=== Collected material ===

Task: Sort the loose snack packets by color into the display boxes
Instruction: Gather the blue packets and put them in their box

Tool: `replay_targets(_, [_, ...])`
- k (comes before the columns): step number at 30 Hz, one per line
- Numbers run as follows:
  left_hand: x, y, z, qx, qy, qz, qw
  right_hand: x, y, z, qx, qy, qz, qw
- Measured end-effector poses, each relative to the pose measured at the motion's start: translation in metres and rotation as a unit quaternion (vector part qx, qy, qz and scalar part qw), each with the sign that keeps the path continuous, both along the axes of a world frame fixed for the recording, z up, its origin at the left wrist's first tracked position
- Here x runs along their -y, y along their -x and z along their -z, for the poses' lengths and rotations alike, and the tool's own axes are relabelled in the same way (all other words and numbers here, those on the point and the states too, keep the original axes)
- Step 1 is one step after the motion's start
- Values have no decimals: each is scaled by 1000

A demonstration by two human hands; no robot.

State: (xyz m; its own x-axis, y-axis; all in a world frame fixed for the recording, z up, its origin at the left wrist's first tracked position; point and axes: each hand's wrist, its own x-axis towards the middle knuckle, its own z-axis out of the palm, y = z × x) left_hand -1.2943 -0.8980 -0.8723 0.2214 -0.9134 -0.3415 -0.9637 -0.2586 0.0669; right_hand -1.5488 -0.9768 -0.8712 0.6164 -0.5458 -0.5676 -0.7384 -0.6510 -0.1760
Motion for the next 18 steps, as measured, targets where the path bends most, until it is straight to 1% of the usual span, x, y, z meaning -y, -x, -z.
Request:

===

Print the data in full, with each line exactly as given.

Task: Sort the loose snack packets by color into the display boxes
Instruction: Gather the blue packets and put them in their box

Tool: `replay_targets(_, [_, ...])`
- k (comes before the columns): step number at 30 Hz, one per line
- Numbers run as follows:
  left_hand: x, y, z, qx, qy, qz, qw
  right_hand: x, y, z, qx, qy, qz, qw
- Measured end-effector poses, each relative to the pose measured at the motion's start: translation in metres and rotation as a unit quaternion (vector part qx, qy, qz and scalar part qw), each with the sign that keeps the path continuous, both along the axes of a world frame fixed for the recording, z up, its origin at the left wrist's first tracked position
- Here x runs along their -y, y along their -x and z along their -z, for the poses' lengths and rotations alike, and the tool's own axes are relabelled in the same way (all other words and numbers here, those on the point and the states too, keep the original axes)
- Step 1 is one step after the motion's start
- Values have no decimals: each is scaled by 1000

A demonstration by two human hands; no robot.

State: (xyz m; its own x-axis, y-axis; all in a world frame fixed for the recording, z up, its origin at the left wrist's first tracked position; point and axes: each hand's wrist, its own x-axis towards the middle knuckle, its own z-axis out of the palm, y = z × x) left_hand -1.2943 -0.8980 -0.8723 0.2214 -0.9134 -0.3415 -0.9637 -0.2586 0.0669; right_hand -1.5488 -0.9768 -0.8712 0.6164 -0.5458 -0.5676 -0.7384 -0.6510 -0.1760
Motion for the next 18 steps, as measured, targets where the path bends most, until it is straight to 1% of the usual span, x, y, z meaning -y, -x, -z.
Request:

Nothing remains to add to the output.